### Your objective
Set down the listing again, word for word.

[Start of Attachment]

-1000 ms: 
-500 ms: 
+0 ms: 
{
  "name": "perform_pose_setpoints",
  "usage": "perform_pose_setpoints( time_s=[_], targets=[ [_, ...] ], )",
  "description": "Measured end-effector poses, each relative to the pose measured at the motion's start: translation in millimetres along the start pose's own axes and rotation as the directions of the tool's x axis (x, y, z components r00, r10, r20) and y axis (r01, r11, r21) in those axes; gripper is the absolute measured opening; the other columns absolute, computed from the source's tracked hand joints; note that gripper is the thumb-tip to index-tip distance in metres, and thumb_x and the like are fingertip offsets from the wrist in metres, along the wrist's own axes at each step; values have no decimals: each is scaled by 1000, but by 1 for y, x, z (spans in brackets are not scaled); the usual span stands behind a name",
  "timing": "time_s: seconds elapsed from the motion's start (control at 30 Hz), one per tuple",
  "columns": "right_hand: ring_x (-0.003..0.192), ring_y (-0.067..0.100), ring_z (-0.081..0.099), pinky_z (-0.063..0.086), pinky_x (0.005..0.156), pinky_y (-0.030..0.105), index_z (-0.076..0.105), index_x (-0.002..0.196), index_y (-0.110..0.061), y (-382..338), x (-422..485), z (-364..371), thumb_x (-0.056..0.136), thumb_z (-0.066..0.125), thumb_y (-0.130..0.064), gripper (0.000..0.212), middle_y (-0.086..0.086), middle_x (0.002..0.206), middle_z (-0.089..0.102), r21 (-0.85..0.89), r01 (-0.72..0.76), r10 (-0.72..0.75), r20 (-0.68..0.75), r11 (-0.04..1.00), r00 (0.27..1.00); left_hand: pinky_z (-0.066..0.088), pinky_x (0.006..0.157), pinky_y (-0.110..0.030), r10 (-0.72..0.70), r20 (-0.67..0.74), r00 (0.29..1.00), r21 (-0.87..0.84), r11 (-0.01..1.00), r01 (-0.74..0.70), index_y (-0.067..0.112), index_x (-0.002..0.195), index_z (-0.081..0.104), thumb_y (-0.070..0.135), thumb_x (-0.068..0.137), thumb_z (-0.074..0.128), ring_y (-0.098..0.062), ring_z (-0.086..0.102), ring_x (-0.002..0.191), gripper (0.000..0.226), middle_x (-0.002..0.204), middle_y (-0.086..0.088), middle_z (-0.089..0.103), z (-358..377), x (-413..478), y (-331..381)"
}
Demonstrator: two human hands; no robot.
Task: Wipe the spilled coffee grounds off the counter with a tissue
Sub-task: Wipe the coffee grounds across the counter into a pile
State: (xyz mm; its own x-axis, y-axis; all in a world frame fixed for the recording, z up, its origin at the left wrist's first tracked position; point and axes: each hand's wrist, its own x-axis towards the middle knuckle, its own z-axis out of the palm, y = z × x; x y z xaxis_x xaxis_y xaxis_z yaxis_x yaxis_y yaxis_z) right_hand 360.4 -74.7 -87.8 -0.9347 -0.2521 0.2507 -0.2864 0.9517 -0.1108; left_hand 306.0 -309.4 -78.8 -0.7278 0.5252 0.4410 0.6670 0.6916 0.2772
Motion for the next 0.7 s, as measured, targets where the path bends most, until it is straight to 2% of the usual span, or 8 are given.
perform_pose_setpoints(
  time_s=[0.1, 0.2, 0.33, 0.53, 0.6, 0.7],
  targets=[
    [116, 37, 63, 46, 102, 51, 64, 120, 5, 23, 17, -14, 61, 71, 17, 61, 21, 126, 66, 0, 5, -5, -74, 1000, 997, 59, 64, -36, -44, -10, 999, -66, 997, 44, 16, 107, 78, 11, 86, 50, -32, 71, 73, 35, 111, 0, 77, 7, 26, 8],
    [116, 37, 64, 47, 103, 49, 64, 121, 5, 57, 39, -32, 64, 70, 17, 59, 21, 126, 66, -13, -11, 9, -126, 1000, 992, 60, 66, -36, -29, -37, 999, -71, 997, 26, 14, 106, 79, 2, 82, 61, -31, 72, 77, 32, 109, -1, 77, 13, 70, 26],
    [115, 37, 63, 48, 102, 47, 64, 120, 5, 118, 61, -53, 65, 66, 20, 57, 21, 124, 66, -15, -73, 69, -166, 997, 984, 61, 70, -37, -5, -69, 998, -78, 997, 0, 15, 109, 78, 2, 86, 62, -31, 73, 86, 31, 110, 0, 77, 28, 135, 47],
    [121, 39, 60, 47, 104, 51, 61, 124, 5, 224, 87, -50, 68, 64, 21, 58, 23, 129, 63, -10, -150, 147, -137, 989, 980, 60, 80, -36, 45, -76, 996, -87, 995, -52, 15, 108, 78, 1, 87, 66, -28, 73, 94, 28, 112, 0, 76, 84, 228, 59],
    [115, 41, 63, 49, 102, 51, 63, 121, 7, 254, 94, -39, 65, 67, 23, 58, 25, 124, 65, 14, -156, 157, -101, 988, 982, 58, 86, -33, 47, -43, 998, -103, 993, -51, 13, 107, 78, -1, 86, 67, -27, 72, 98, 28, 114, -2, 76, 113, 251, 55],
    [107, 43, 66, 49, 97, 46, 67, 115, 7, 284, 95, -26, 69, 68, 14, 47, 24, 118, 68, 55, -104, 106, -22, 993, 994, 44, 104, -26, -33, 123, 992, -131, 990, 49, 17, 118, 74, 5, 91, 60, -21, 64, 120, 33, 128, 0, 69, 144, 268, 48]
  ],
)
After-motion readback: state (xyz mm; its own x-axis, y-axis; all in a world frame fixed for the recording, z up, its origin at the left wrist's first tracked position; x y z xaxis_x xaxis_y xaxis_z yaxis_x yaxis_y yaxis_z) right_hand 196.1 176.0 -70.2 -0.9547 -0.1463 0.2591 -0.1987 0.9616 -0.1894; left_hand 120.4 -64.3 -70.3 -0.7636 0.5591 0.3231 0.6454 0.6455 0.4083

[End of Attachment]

### Output
-1000 ms: 
-500 ms: 
+0 ms: 
{
  "name": "perform_pose_setpoints",
  "usage": "perform_pose_setpoints( time_s=[_], targets=[ [_, ...] ], )",
  "description": "Measured end-effector poses, each relative to the pose measured at the motion's start: translation in millimetres along the start pose's own axes and rotation as the directions of the tool's x axis (x, y, z components r00, r10, r20) and y axis (r01, r11, r21) in those axes; gripper is the absolute measured opening; the other columns absolute, computed from the source's tracked hand joints; note that gripper is the thumb-tip to index-tip distance in metres, and thumb_x and the like are fingertip offsets from the wrist in metres, along the wrist's own axes at each step; values have no decimals: each is scaled by 1000, but by 1 for y, x, z (spans in brackets are not scaled); the usual span stands behind a name",
  "timing": "time_s: seconds elapsed from the motion's start (control at 30 Hz), one per tuple",
  "columns": "right_hand: ring_x (-0.003..0.192), ring_y (-0.067..0.100), ring_z (-0.081..0.099), pinky_z (-0.063..0.086), pinky_x (0.005..0.156), pinky_y (-0.030..0.105), index_z (-0.076..0.105), index_x (-0.002..0.196), index_y (-0.110..0.061), y (-382..338), x (-422..485), z (-364..371), thumb_x (-0.056..0.136), thumb_z (-0.066..0.125), thumb_y (-0.130..0.064), gripper (0.000..0.212), middle_y (-0.086..0.086), middle_x (0.002..0.206), middle_z (-0.089..0.102), r21 (-0.85..0.89), r01 (-0.72..0.76), r10 (-0.72..0.75), r20 (-0.68..0.75), r11 (-0.04..1.00), r00 (0.27..1.00); left_hand: pinky_z (-0.066..0.088), pinky_x (0.006..0.157), pinky_y (-0.110..0.030), r10 (-0.72..0.70), r20 (-0.67..0.74), r00 (0.29..1.00), r21 (-0.87..0.84), r11 (-0.01..1.00), r01 (-0.74..0.70), index_y (-0.067..0.112), index_x (-0.002..0.195), index_z (-0.081..0.104), thumb_y (-0.070..0.135), thumb_x (-0.068..0.137), thumb_z (-0.074..0.128), ring_y (-0.098..0.062), ring_z (-0.086..0.102), ring_x (-0.002..0.191), gripper (0.000..0.226), middle_x (-0.002..0.204), middle_y (-0.086..0.088), middle_z (-0.089..0.103), z (-358..377), x (-413..478), y (-331..381)"
}
Demonstrator: two human hands; no robot.
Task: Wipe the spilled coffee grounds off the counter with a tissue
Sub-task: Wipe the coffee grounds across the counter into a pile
State: (xyz mm; its own x-axis, y-axis; all in a world frame fixed for the recording, z up, its origin at the left wrist's first tracked position; point and axes: each hand's wrist, its own x-axis towards the middle knuckle, its own z-axis out of the palm, y = z × x; x y z xaxis_x xaxis_y xaxis_z yaxis_x yaxis_y yaxis_z) right_hand 360.4 -74.7 -87.8 -0.9347 -0.2521 0.2507 -0.2864 0.9517 -0.1108; left_hand 306.0 -309.4 -78.8 -0.7278 0.5252 0.4410 0.6670 0.6916 0.2772
Motion for the next 0.7 s, as measured, targets where the path bends most, until it is straight to 2% of the usual span, or 8 are given.
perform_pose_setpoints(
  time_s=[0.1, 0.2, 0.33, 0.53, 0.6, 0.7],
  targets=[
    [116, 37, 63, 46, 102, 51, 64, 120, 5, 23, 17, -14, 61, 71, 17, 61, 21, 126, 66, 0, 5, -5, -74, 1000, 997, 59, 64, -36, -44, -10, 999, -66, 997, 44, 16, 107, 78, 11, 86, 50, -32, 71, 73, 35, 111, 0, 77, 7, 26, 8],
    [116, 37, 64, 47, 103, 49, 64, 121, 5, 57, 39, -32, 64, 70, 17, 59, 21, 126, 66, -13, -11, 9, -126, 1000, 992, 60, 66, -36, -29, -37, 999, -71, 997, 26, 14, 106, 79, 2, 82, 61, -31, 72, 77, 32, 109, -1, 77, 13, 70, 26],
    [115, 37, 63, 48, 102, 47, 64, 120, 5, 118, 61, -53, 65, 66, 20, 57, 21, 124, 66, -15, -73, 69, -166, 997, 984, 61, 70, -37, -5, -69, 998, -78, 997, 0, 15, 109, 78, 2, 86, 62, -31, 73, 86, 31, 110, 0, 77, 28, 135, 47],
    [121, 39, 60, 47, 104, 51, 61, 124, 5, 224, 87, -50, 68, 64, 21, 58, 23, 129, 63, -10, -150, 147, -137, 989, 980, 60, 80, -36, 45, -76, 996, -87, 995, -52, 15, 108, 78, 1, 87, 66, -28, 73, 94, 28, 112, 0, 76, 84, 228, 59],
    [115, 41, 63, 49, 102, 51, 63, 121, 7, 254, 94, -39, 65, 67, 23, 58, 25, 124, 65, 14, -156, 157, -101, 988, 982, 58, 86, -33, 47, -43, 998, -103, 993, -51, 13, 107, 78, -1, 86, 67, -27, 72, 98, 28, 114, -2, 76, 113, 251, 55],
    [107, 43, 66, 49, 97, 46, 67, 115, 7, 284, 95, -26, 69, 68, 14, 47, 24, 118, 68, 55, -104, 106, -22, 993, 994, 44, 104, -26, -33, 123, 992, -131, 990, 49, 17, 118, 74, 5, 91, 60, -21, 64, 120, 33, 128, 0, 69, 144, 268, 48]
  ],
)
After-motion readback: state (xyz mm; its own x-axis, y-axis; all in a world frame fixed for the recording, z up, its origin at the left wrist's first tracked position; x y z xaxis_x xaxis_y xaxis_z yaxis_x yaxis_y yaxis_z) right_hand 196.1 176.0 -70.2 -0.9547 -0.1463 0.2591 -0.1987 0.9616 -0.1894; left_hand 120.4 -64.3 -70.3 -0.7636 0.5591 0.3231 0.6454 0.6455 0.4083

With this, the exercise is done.